EDITORIAL: Don’t miss deadline

The govt needs to hold intensive talks with India to obtain other air routes to make GBIA and PRIA commercially viable

Were it not for the 2015 massive earthquake and subsequent border blockade for more than six months, the much-touted Gautam Buddha International Airport (GBIA) in Bhairahawa would have come into commercial operation by the end of 2017.

It was delayed by three more years due to these reasons. To add insult to injury, the work on the multi-billion rupee project has been pushed further due to the coronavirus pandemic, and there is no clear sign when it will come under control.

As per the revised plan, the GBIA should have been completed by December end 2020, and commercial flights from there should have started by June next year. Started in 2014 under the grant and loan assistance of the Asian Development Bank, the deadline to finish the entire works of the GBIA has so far been extended for the third time till December.

The COVID-19 pandemic has further delayed the works of the airport though 93 per cent of the work has already been completed. The remaining works are associated mainly with installing navigation radar, electric equipment and baggage handling system. Technicians from China, Thailand and the USA have not been able to reach the site as the concerned countries have yet to give approval for their departure.

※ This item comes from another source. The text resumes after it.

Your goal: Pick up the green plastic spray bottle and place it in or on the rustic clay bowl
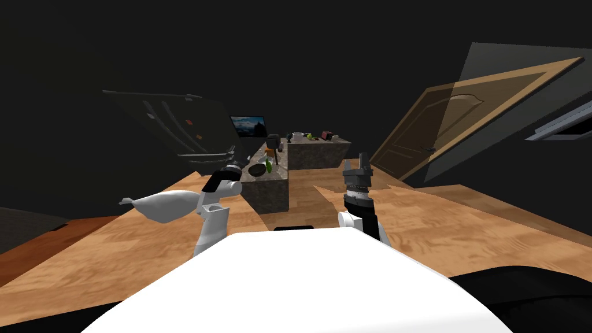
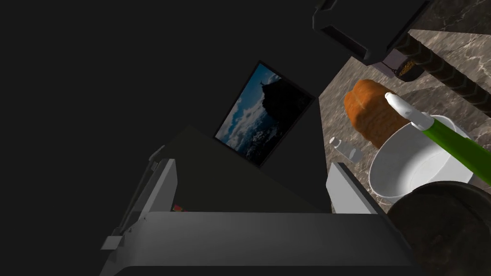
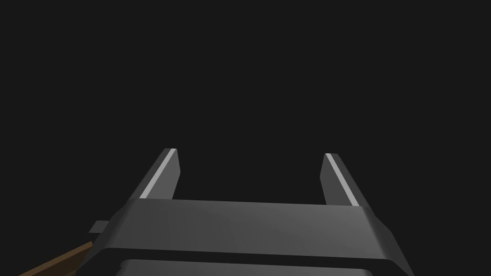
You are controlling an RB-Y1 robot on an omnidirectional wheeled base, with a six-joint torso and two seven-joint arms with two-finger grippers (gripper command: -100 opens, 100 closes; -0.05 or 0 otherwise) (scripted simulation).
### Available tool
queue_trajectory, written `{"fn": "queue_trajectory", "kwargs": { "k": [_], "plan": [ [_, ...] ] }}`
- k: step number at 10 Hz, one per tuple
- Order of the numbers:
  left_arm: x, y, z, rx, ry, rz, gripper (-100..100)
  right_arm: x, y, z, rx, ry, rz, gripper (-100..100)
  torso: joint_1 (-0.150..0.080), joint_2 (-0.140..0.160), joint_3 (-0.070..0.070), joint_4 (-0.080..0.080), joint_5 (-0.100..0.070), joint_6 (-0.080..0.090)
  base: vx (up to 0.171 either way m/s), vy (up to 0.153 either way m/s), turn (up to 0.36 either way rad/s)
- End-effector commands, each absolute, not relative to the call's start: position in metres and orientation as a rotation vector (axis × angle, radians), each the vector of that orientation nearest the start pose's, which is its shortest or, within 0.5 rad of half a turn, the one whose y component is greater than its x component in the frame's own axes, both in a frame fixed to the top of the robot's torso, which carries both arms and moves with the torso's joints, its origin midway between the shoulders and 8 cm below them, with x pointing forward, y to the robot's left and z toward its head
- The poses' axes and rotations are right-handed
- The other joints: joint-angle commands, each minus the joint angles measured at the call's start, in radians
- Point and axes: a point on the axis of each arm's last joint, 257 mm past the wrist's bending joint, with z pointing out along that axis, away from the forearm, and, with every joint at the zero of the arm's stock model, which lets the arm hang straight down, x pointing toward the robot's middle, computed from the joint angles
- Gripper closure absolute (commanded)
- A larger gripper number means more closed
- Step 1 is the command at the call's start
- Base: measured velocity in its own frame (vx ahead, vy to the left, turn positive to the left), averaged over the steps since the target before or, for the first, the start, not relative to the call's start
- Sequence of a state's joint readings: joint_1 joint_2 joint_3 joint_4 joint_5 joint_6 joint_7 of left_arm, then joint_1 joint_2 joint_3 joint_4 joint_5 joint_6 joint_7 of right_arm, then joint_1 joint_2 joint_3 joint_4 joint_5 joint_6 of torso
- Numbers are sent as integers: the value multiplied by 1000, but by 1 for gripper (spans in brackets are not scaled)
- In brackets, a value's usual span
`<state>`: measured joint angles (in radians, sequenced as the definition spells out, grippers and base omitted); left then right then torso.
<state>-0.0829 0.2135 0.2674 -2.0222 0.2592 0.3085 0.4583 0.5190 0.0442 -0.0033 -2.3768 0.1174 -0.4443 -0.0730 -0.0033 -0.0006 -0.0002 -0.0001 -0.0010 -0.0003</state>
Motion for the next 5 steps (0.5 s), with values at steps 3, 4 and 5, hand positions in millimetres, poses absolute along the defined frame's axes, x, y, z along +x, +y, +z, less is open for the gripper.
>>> {"fn": "queue_trajectory", "kwargs": {
  "k": [3, 4, 5],
  "plan": [
    [549, 366, -18, -1482, 641, -1650, -100, 333, -272, 50, 627, 607, 1283, 0, 0, 0, 0, 0, 0, 0, 8, -66, 39],
    [550, 366, -21, -1496, 648, -1642, -100, 333, -272, 50, 627, 607, 1283, 0, -1, -1, -1, 0, 0, 0, 10, -58, 26],
    [558, 371, -28, -1563, 619, -1659, -100, 333, -272, 50, 627, 607, 1283, 0, 0, -1, -1, 0, 0, 0, 16, -57, 42]
  ]
}}
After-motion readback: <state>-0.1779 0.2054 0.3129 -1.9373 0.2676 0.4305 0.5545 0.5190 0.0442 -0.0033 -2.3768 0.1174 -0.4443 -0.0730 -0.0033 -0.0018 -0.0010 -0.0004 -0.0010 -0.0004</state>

Even if the construction work of the airport is completed by the new deadline, there is no guarantee of regular flights from the GBIA as planned as India has yet to officially approve other air routes — from east to west — to the GBIA and Pokhara Regional International Airport (PRIA), apart from the existing Simara air route although an agreement to this effect was reached six years ago. The government needs to hold intensive talks with India to obtain other air routes to make GBIA and PRIA commercially viable. Beside, the Ministry of Culture, Tourism and Civil Aviation (MoCTCA) has yet to decide how the GBIA will be managed — either by the Civil Aviation Authority of Nepal (CAAN) or an international firm. Roughly it might take at least six months to make preparations for the regular operation of the airport, the gateway to Lumbini, the birthplace of Lord Buddha, if everything goes according to plan.

While inspecting the GBIA, Minister of MoCTCA Yogesh Bhattarai said the other day that the European Union (EU) has hinted at the possibility of lifting the ban on Nepali airlines into its skies as the Nepal government had tabled a bill to split CAAN Act-1996 into a service provider and an air accident investigation body. EU’s major concern is that CAAN has been acting both as a service provider as well as an air accident investigation body, posing a conflict of interest.

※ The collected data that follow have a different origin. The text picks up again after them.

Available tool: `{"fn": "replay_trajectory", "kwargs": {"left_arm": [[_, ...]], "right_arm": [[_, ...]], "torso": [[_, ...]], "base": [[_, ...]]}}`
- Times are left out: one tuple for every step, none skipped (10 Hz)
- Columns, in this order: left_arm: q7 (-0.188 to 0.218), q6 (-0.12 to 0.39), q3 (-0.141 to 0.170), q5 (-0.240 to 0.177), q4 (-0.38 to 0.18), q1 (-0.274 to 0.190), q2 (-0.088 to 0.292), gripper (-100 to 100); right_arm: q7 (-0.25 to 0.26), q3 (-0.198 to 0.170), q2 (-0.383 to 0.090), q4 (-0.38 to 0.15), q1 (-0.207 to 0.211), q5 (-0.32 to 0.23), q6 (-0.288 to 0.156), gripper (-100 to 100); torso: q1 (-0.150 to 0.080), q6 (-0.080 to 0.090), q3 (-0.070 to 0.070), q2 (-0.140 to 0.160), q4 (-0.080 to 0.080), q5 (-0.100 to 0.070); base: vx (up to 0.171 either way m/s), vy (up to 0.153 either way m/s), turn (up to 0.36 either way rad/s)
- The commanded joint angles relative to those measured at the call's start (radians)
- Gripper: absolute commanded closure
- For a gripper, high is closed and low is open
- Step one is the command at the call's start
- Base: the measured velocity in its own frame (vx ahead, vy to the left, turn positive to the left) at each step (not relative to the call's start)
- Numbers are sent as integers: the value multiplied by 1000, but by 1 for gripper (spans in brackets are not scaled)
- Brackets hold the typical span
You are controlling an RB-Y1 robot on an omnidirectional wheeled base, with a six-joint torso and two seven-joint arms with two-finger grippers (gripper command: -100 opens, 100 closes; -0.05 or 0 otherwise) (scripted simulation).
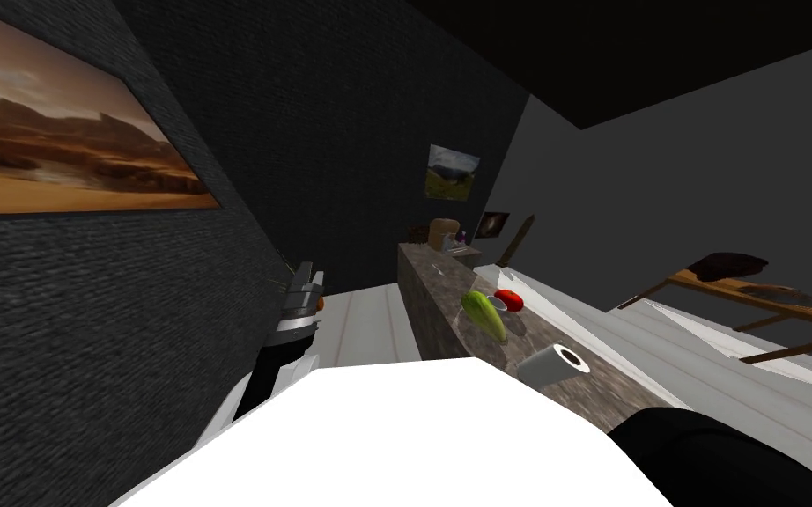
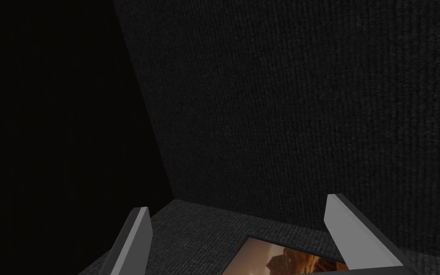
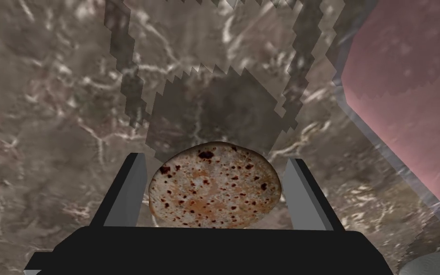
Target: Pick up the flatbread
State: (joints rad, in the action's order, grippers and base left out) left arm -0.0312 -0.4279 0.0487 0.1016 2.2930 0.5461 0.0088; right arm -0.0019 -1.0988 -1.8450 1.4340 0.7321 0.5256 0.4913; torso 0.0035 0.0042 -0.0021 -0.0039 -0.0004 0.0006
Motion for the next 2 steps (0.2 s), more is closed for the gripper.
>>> {"fn": "replay_trajectory", "kwargs": {"left_arm": [[0,0,0,0,0,0,0,0],[0,0,0,0,0,0,0,0]], "right_arm": [[0,0,0,0,0,0,0,100],[3,0,-2,2,1,2,1,0]], "torso": [[0,0,0,0,0,0],[-1,-1,1,1,0,-1]], "base": [[21,5,-30],[0,0,0]]}}
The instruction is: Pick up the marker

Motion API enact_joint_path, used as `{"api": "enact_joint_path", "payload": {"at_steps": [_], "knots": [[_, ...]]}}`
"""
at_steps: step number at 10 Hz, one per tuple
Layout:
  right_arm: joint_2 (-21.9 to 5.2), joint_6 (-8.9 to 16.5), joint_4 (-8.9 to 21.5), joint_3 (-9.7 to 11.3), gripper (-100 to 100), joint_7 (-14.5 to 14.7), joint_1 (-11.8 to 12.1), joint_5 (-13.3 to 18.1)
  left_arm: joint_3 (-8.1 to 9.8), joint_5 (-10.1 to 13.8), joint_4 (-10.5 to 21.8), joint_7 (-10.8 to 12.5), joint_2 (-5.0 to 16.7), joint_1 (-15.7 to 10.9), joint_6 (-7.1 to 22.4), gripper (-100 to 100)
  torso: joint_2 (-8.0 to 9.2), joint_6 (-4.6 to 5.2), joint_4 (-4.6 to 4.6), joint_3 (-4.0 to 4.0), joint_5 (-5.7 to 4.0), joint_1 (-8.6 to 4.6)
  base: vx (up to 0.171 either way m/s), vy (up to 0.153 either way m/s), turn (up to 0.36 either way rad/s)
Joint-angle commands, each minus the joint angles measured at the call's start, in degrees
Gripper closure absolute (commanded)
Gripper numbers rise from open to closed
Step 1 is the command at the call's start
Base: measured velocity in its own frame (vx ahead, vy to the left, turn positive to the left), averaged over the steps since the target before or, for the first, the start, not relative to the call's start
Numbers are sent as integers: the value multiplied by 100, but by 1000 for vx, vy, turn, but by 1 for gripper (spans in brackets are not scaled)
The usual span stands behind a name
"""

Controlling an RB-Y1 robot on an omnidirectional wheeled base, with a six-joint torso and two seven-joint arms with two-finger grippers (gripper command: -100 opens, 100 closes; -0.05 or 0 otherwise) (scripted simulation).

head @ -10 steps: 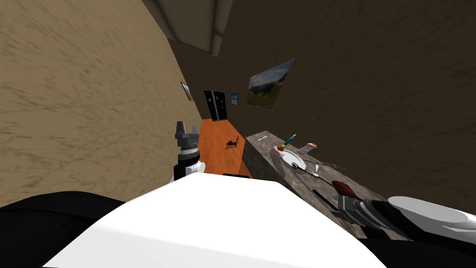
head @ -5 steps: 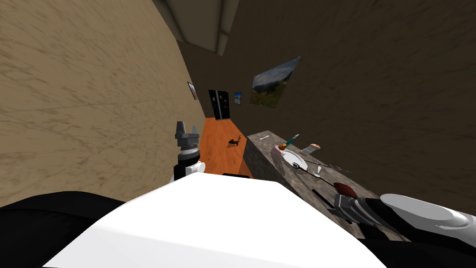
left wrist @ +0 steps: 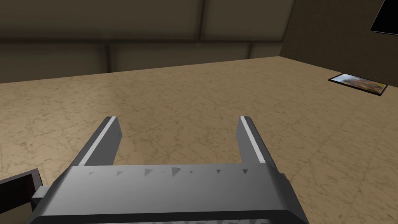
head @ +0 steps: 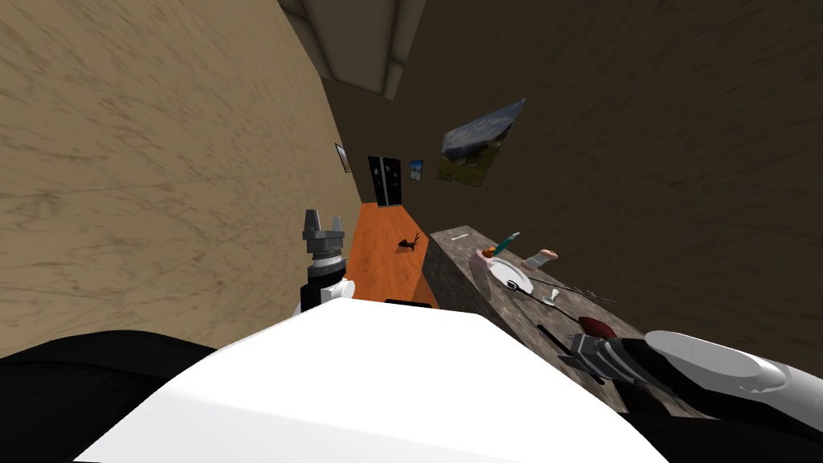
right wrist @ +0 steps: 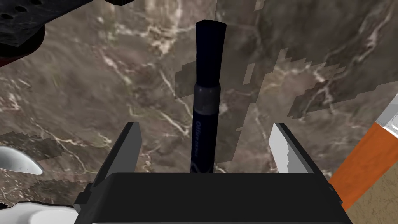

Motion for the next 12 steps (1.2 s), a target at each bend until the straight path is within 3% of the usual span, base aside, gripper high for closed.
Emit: {"api": "enact_joint_path", "payload": {"at_steps": [1, 6, 7, 8, 12], "knots": [[50, 5, -24, -18, -100, -286, -55, 197, 0, 0, 0, 0, 0, 0, 0, 0, 0, 0, 0, 0, 0, 0, -79, -9, 125], [175, 25, -94, -69, -100, -1021, -190, 703, 0, 0, 0, 0, 0, 0, 0, 0, 2, 1, 1, 2, 0, -2, -86, -19, 106], [165, 17, -74, -53, -100, -888, -186, 635, 0, 0, 0, 0, 0, 0, 0, 0, 1, -2, 0, 0, -1, -4, -36, -10, 30], [169, 16, -75, -54, 100, -929, -192, 651, 0, 0, 0, 0, 0, 1, 0, 0, -9, 2, -2, -5, 0, -2, -6, -2, -6], [166, 19, -72, -55, 100, -926, -192, 649, 0, 0, 0, 0, 0, 1, 0, 0, -26, 1, -7, -16, -2, 2, 0, 0, 0]]}}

Once the parliament makes amendments to the CAAN Act, a team from the EU will visit Nepal to advance the process of eventually removing Nepal from the EU ‘air safety list’. It is, therefore, necessary for the parliament to amend the Act in the best interest of the country’s civil aviation sector. Once Nepal is removed from the EU’s air safety list, Nepali airlines can directly operate flights to Europe from where a large number of tourists visit Nepal annually for trekking and mountaineering.

Manage toilets

It surprises no one that girls in rural schools miss three days of classes every month when they have their period. This is so because many can’t afford pads, and even if they do, schools lack girl-friendly toilets should they need to change them. The government has been distributing pads for free to schools, in the rural areas, but they are not proving very effective for want of separate toilets for girls with water facilities.

The situation is made all the worse in far-west and mid-west Nepal by the Chhaupadi system, which forces menstruating girls to live in a shed, away from their home.

There are many reasons why girls drop out of school upon reaching puberty, and one of them is the lack of not only girl-friendly toilets but a bathroom altogether. Due to lack of toilets, they are forced to relieve themselves in the nearby jungles. Thus, if the government wants to see the retainment of girls in schools right up to high school, it might start paying serious attention to not only building classrooms but also good toilets. This also calls for investing in water supply systems in the rural areas. There are rich dividends to be reaped by investing in drinking water and sanitation.